Georgios Vizyinos (Greek: Γεώργιος Βιζυηνός, March 8, 1849 - April 15, 1896) was a Greek short story writer and poet. He is considered highly influential in Greek literature.

References

External links
 

Greek short story writers
Greek poets
1849 births
1896 deaths

Giorgos Viziinos (Bidsi (a small town in Kırklareli called Vize today, 1849 - Athens, 1896) (Greek, Γεώργιος Βιζυηνός, in Spanish phonetic transcription, Yorgos Bidsinós) (Greek poet, narrator and intellectual considered one of the main representatives of modern Greek literature. / p> Biography He was born into a very poor family in the small town of Bidsi (Βιζύη), eastern Thrace, in 1849. At the age of twelve his parents sent him to Constantinople to learn the trade of tailor with his uncle.
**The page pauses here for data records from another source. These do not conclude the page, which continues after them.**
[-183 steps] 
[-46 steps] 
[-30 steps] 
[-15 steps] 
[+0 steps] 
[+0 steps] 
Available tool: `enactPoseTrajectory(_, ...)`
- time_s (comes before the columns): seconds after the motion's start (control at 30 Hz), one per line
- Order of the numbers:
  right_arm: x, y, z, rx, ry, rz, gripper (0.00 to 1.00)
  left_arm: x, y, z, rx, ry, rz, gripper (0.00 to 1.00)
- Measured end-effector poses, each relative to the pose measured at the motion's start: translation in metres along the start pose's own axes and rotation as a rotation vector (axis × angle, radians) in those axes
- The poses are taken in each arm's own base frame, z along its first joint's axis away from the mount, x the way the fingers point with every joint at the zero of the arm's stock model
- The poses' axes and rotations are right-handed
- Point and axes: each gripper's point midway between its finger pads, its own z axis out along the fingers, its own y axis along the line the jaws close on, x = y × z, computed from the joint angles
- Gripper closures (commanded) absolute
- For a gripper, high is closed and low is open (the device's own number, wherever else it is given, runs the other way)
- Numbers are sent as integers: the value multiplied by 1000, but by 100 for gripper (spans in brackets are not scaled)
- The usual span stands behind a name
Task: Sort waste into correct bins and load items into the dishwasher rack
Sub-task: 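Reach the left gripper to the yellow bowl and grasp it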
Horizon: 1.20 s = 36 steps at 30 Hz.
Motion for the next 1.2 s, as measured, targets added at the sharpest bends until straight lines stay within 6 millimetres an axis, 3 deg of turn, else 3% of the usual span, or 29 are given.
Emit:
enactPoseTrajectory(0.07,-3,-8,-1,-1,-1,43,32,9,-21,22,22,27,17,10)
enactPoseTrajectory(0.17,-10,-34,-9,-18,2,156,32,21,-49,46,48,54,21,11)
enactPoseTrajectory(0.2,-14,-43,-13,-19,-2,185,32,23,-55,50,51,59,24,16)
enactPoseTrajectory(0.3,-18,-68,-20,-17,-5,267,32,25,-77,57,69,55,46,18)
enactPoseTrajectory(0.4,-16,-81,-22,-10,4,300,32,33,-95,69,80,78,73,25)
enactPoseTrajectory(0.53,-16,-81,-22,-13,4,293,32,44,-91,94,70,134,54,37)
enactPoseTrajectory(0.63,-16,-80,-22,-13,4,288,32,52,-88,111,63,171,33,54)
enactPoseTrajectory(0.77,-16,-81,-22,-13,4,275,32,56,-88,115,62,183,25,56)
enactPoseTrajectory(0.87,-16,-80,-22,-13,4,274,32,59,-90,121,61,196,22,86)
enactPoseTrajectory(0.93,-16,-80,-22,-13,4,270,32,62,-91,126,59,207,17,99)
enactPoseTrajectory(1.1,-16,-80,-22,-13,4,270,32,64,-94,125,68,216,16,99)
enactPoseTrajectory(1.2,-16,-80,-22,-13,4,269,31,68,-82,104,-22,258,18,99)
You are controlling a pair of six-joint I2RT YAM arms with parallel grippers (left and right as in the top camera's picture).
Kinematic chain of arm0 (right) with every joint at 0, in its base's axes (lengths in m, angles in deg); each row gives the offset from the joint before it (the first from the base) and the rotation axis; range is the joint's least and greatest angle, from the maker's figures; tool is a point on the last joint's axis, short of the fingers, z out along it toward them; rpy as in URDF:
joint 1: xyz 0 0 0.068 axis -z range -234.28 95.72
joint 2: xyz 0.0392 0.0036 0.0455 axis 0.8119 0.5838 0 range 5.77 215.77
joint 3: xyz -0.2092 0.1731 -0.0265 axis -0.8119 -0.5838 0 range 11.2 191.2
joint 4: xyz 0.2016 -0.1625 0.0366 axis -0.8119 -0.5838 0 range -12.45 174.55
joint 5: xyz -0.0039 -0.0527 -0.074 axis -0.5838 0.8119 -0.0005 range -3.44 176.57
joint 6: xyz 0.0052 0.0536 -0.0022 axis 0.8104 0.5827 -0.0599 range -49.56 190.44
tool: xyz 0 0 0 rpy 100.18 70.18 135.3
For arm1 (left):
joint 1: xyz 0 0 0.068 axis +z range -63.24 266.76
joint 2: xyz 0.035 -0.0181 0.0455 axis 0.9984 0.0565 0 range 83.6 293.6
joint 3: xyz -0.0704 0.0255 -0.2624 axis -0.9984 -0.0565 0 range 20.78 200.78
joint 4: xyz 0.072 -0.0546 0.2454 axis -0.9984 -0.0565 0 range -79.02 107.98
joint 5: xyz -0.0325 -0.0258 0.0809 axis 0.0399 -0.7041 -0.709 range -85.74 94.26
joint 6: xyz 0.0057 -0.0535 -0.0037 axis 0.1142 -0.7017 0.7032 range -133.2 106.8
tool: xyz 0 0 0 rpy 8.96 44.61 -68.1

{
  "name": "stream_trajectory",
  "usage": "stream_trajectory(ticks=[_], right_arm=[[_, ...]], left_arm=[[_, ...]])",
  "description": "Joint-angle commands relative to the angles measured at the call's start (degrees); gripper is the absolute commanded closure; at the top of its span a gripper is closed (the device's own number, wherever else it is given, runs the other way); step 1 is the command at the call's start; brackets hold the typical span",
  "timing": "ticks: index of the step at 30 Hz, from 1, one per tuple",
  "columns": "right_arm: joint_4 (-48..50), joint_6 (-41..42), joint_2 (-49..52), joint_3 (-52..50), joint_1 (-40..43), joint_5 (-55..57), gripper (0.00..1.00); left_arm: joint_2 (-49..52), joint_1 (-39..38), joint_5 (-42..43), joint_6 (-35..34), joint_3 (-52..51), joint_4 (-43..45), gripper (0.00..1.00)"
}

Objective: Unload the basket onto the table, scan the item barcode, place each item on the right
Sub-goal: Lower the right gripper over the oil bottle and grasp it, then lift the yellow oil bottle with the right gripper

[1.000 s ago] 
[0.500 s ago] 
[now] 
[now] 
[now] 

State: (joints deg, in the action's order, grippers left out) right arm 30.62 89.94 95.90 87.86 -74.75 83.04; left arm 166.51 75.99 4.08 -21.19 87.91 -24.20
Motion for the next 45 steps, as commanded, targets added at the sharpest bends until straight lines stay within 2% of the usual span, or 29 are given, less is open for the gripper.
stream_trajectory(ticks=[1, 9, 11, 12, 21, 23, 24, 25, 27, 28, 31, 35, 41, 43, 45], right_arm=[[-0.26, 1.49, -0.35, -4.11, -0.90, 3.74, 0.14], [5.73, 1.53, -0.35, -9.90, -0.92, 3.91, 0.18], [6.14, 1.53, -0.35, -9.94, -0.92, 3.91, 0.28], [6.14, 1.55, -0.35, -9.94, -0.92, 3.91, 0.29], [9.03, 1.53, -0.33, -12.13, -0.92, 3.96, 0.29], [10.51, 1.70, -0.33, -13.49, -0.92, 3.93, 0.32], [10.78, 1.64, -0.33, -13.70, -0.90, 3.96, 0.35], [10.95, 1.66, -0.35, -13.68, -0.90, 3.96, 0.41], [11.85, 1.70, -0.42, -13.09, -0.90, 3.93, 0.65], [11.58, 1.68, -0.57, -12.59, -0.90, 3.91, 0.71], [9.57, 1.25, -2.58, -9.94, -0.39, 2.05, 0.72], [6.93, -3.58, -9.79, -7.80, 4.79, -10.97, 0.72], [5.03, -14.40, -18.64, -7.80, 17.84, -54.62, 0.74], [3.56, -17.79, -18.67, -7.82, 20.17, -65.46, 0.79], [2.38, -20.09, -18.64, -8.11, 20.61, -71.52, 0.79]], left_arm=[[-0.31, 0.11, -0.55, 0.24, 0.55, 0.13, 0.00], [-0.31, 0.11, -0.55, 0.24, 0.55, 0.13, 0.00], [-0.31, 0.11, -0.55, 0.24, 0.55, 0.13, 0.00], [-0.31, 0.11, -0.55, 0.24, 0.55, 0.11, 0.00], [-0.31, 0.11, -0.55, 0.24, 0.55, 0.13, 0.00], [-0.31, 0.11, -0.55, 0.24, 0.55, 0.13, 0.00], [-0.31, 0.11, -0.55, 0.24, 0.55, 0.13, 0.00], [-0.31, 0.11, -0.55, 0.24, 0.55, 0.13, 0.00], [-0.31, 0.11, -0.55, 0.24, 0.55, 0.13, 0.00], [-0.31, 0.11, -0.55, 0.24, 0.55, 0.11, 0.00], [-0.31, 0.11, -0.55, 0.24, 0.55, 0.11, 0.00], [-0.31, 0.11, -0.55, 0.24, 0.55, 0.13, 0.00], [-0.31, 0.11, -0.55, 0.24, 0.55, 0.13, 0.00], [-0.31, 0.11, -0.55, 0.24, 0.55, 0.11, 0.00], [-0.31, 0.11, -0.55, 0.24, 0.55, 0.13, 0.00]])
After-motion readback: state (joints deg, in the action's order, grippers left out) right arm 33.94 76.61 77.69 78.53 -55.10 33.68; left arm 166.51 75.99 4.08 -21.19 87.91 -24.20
He remained at the Golden Gate until the age of nineteen, under the protection of Cypriot Syndicate Giango Georgiadi (Γιάγκος Γεωργιάδης) and later Cypriot Archbishop Sofronius (Σωφρονίος), who sent him a season to the island with the intention of preparing him for the ecclesiastical career.
In 1872 he began his studies in theology at the Seminary of Halki, the most important of Eastern Christianity, located on the small island of the Marmara Sea. A year later he published his first collection of poems: Primicias poéticas (Ποιητικά Πρωτόλεια). Among his professors is the poet Helias Tandalidis (Ηλίας Τανταλίδης), who values the sensitivity and talent of the young Viziinos and introduces him to Giorgos Zarifis (Γεώργιος Ζαρίφης), one of the great patrons of Hellenism in Asia Minor.
In 1874 his epic poem Kodros (Κόδρος) was awarded one of the most important prizes of the time. In the same year he joins the Philosophy School of Athens, but thanks to the help of Zarifis he travels to Göttingen (Germany) where he studies Philosophy and Philology for four years.
In the following years he published several more poems: Breezes of the Bosphorus (Βοσπορίδες αύραι, also titled Άραις μάραις κουκουνάραις, 1876), Espérides (Εσπερίδες, 1877), Athenian Breezes (Ατθίδες Αύραι, 1883).
In 1881 his doctoral thesis appears in Leipzig, where he studies the psychology of children's play (Das Kinderspiel in Bezug auf Psychologie und Paedagogik). In those years travels by different European cities: Paris, London, where it knows great personalities of the Greek Diaspora. In 1883 he published in the important magazine Hestía his first stories, that would procure a great success to him: The sin of my mother, Between Naples and Piraeus and Who was the assassin of my brother (Το αμάρτημα της μητρός μου, Μεταξύ Πειραιώς και Νεαπόλεως και το Ποίος ήτο ο φονεύς του αδερφού μου;). In 1884, because of the death of his protector Zarifis, returns to Athens where he obtains a position of professor of institute.
A year later he joined the Chair of Philosophy with a study on the idea of ​​Good in [[Plotinus. In the same year he published his following accounts: The consequences of ancient history, The only journey of his life and One of May (Αι συνέπεια της παλαιάς ιστορίας, Το μόνον της ζωής του ταξίδιον και Πρωτομαγιά). In 1886 he wrote his last short story: Moskov Selim (Μοσκώβ Σελήμ). In 1892 he is admitted because of a cerebral crisis. After four years of incarceration in the hospital, he died in April 1896.